# [Your objective]
Below are the records; locate each line with the word "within" and copy it.

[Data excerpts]
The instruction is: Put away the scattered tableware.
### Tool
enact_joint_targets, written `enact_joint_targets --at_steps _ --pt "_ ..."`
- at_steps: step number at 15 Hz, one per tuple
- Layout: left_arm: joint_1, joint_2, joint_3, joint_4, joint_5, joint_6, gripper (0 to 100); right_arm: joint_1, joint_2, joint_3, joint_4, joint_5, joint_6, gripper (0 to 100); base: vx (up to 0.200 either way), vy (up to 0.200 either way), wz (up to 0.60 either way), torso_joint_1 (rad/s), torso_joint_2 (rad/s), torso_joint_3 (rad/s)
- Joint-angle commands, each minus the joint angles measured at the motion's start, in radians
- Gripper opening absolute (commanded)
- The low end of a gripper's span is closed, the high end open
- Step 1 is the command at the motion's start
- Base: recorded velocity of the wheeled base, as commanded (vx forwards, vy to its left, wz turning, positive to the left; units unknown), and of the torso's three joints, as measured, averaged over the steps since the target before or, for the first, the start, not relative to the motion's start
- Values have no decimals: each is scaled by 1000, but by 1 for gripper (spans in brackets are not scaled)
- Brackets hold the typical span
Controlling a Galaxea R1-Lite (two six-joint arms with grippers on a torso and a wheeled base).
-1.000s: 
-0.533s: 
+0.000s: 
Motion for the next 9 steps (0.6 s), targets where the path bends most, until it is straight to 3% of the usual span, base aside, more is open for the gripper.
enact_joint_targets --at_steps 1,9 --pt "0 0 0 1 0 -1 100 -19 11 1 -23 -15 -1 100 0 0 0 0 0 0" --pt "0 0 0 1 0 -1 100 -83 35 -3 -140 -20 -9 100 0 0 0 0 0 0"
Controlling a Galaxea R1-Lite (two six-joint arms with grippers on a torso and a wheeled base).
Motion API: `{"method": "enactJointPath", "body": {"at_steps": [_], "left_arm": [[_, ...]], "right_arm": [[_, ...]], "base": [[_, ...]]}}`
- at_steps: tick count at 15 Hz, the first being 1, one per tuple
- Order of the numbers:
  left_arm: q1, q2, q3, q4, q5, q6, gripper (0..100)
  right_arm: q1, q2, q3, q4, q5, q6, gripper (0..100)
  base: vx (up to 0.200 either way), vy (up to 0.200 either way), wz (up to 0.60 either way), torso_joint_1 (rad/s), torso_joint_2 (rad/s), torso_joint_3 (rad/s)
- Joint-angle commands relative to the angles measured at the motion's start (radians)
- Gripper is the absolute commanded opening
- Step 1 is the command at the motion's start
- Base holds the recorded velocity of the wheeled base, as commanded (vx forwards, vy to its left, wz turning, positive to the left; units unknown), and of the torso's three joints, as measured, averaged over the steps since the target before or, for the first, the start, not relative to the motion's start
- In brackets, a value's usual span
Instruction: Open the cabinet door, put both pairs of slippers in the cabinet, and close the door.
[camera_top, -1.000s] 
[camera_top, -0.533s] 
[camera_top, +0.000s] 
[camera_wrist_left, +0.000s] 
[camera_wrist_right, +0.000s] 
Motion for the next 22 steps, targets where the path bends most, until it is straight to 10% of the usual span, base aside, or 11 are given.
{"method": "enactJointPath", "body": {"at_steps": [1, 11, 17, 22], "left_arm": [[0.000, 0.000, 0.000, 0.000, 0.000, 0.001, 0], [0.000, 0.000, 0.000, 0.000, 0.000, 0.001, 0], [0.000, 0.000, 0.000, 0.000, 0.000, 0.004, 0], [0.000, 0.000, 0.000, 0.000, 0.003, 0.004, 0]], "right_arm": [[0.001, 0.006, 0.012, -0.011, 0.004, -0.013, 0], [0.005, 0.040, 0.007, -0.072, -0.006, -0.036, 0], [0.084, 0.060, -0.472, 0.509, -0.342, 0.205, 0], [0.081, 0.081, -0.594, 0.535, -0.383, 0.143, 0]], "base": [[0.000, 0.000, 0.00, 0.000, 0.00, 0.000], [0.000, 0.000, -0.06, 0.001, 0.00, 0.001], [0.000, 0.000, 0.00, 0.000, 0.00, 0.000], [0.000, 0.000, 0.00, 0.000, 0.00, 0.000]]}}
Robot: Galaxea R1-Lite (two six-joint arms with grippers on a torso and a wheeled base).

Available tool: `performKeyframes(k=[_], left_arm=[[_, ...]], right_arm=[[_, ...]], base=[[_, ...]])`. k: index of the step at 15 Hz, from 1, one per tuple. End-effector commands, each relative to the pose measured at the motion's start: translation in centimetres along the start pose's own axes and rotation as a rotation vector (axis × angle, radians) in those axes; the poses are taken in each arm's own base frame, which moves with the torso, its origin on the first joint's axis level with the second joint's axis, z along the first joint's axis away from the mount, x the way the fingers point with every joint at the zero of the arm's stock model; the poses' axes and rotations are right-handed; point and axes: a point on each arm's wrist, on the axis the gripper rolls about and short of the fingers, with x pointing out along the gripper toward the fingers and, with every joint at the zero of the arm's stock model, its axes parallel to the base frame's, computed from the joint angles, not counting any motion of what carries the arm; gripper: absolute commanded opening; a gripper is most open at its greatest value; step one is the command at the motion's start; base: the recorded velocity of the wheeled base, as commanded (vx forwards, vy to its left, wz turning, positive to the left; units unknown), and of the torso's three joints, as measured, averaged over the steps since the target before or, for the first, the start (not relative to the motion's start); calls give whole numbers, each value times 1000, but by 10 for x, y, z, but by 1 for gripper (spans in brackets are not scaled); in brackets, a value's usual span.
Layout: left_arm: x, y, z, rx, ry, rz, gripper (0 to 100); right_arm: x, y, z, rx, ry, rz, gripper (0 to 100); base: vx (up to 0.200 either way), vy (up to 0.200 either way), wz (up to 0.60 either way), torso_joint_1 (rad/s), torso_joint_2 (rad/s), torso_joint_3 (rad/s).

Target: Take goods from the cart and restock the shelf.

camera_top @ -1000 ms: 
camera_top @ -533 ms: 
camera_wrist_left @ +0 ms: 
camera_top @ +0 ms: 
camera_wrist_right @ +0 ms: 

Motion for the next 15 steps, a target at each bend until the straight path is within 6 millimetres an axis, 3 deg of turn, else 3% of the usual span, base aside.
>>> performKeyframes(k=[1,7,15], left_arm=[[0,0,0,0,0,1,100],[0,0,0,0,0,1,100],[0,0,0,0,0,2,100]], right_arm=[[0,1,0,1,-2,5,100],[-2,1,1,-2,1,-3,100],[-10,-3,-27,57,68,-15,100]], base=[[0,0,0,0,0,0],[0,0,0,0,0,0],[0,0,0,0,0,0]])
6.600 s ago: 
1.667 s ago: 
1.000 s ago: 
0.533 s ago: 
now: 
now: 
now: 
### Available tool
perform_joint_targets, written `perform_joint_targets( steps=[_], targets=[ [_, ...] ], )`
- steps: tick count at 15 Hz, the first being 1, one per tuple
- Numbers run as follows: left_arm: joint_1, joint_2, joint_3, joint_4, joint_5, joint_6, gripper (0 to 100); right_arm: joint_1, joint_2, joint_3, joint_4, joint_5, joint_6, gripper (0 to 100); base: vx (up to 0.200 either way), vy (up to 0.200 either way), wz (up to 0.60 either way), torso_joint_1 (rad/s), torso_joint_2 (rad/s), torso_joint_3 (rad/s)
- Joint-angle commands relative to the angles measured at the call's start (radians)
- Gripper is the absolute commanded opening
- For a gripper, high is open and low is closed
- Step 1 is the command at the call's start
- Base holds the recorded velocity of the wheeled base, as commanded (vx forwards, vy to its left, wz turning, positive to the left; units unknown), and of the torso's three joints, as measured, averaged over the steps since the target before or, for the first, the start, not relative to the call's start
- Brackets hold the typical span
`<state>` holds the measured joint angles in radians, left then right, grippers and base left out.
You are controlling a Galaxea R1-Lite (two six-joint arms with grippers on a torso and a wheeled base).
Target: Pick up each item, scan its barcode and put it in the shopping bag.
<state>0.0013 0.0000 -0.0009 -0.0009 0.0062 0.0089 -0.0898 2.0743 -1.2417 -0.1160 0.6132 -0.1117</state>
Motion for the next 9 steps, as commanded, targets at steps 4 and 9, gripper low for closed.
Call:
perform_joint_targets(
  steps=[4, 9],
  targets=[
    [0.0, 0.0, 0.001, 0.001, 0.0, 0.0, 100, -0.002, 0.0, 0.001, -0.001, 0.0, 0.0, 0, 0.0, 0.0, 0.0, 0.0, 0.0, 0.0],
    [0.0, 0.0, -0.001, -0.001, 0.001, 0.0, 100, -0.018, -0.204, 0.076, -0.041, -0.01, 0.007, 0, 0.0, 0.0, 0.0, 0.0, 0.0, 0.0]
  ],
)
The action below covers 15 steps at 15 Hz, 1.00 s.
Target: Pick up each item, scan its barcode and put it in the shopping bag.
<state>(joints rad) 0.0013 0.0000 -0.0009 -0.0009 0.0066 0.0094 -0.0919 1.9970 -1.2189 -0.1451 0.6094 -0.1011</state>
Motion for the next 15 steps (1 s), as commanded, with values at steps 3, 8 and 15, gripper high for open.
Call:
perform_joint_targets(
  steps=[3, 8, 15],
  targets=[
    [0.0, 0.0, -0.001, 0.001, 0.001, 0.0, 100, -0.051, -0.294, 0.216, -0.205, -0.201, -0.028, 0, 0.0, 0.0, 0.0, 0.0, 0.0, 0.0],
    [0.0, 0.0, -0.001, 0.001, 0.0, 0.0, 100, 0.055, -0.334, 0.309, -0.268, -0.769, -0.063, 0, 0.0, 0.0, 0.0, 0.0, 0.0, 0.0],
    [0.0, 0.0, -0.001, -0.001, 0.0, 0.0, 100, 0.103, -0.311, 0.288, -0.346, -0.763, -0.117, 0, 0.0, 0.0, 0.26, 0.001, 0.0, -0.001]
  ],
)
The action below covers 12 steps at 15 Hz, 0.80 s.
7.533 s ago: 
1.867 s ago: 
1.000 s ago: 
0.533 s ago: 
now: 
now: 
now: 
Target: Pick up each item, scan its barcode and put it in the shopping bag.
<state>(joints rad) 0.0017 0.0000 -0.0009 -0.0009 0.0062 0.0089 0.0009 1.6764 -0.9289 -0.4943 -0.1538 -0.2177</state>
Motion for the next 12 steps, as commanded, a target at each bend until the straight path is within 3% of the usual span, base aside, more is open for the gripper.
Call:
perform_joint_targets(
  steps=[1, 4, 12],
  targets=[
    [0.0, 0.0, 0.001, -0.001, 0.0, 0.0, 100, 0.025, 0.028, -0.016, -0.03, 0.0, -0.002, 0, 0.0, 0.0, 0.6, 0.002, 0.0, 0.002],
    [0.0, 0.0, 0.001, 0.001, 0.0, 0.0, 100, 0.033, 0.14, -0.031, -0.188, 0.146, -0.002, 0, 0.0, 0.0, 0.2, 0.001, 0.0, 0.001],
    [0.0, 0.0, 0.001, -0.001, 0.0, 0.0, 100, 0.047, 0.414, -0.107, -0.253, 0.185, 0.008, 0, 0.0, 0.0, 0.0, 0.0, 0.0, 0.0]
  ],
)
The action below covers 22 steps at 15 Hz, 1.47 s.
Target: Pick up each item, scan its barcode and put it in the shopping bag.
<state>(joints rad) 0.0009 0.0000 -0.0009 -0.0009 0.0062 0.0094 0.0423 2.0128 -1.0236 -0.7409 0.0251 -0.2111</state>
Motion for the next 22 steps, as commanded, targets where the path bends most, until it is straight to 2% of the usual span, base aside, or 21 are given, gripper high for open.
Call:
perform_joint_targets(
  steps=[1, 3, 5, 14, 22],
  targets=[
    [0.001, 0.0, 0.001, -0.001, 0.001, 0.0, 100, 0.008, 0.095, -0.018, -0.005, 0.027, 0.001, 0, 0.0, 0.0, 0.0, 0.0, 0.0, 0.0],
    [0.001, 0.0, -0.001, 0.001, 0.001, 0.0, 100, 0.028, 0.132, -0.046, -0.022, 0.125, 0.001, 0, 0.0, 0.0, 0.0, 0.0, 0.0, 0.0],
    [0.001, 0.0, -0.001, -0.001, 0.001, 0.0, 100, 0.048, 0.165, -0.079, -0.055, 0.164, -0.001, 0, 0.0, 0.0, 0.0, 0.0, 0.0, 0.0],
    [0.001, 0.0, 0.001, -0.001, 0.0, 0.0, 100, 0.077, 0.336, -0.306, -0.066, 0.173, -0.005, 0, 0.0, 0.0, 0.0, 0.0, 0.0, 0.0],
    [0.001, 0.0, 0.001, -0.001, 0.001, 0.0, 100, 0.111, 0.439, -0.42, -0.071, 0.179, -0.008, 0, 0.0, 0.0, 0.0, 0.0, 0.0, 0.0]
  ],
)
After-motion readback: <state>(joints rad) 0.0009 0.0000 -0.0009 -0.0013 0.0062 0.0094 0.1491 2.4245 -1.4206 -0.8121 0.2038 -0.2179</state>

# [Task response]
Motion for the next 15 steps, a target at each bend until the straight path is within 6 millimetres an axis, 3 deg of turn, else 3% of the usual span, base aside.
Motion for the next 12 steps, as commanded, a target at each bend until the straight path is within 3% of the usual span, base aside, more is open for the gripper.

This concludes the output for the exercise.